Service of Medical Oncology, La Paz University Hospital, Madrid, Spain.
Colorectal Dis. 2011 Sep;13(9):989-98. doi: 10.1111/j.1463-1318.2010.02386.x.
Tumour regression grade (TRG) as defined by Rödel et al. has been used as an independent prognostic factor for rectal carcinoma after preoperative treatment by chemoradiotherapy (CRT). Determination of TRG 2 and 3, semiquantitatively defined as more or less than 50% tumour regression, respectively, does not appear to correlate with prognosis. The purpose of this study was to find an immunohistochemical pattern to permit improved stratification of intermediate responders defined by disease free (DFS) and overall survival (OS).
Immunohistochemistry of EGFR (epidermal growth factor receptor), VEGF (vascular endothelial growth factor), CD133 antibody, p53 antibody and Ki67 antibody was evaluated using tissue microarrays (TMA) on post-treatment surgical specimens from 88 patients. CD133 expression was confirmed in the whole section when available.
At a median follow-up of 40 months, TRG was found to be an independent predictor of DFS (P = 0.05) and OS (P = 0.001) but no differences were found between TRG 2 and 3 in terms of DFS (P = 0.74) or OS (P = 0.41). The results of TMA showed an immunohistochemically poor prognostic profile for intermediate responders configured by negativity of CD133 expression. However, when examining CD133 expression in the whole section, there was an intermediate correlation with TMA and the prognostic significance was lost.
The results did not confirm the value of immunohistochemistry in predicting the prognosis of patients with rectal cancer following neoadjuvant chemoradiotherapy. This questions the accuracy of TMA in detecting CD133 expression in this setting.
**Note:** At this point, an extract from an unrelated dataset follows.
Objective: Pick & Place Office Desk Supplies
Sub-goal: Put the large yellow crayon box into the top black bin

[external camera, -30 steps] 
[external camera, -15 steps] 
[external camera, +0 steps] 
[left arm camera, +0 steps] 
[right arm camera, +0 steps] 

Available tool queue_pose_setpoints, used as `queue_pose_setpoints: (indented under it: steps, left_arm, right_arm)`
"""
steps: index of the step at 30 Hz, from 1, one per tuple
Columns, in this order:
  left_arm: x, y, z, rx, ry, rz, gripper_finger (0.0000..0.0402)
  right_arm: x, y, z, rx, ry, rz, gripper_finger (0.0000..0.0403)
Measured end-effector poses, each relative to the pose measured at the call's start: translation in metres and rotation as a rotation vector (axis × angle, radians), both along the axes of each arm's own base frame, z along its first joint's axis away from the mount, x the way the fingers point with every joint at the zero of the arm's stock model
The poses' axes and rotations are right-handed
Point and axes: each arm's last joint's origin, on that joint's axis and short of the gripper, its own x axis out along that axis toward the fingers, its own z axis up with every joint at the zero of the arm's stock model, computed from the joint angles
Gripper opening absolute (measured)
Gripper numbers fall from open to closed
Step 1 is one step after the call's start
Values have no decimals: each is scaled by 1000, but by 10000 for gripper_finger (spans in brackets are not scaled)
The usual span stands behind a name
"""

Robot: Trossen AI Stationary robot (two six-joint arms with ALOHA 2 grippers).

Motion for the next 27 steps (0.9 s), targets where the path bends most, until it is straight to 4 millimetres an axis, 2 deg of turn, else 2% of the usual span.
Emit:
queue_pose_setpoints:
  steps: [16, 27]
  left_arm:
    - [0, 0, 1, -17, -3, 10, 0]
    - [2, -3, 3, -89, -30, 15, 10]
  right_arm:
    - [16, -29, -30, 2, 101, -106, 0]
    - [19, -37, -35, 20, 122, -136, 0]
Rödel 等人定义的肿瘤退缩分级(TRG)已被用作接受术前放化疗(CRT)治疗的直肠癌的独立预后因素。TRG2 和 3 的确定,分别定义为肿瘤退缩程度大于或小于 50%,似乎与预后无关。本研究的目的是找到一种免疫组织化学模式,以改善无病生存(DFS)和总生存(OS)定义的中间反应者的分层。
使用术后手术标本的组织微阵列(TMA)评估 EGFR(表皮生长因子受体)、VEGF(血管内皮生长因子)、CD133 抗体、p53 抗体和 Ki67 抗体的免疫组化。在有条件的情况下,对整个切片进行 CD133 表达确认。
在中位数为 40 个月的随访中,TRG 被发现是 DFS(P = 0.05)和 OS(P = 0.001)的独立预测因子,但 TRG2 和 3 之间在 DFS(P = 0.74)或 OS(P = 0.41)方面没有差异。TMA 的结果显示,CD133 表达阴性的中间反应者具有免疫组织化学不良预后特征。然而,当在整个切片中检查 CD133 表达时,与 TMA 存在中等相关性,并且失去了预后意义。
结果并未证实免疫组织化学在预测接受新辅助放化疗的直肠癌患者预后方面的价值。这对 TMA 在该环境中检测 CD133 表达的准确性提出了质疑。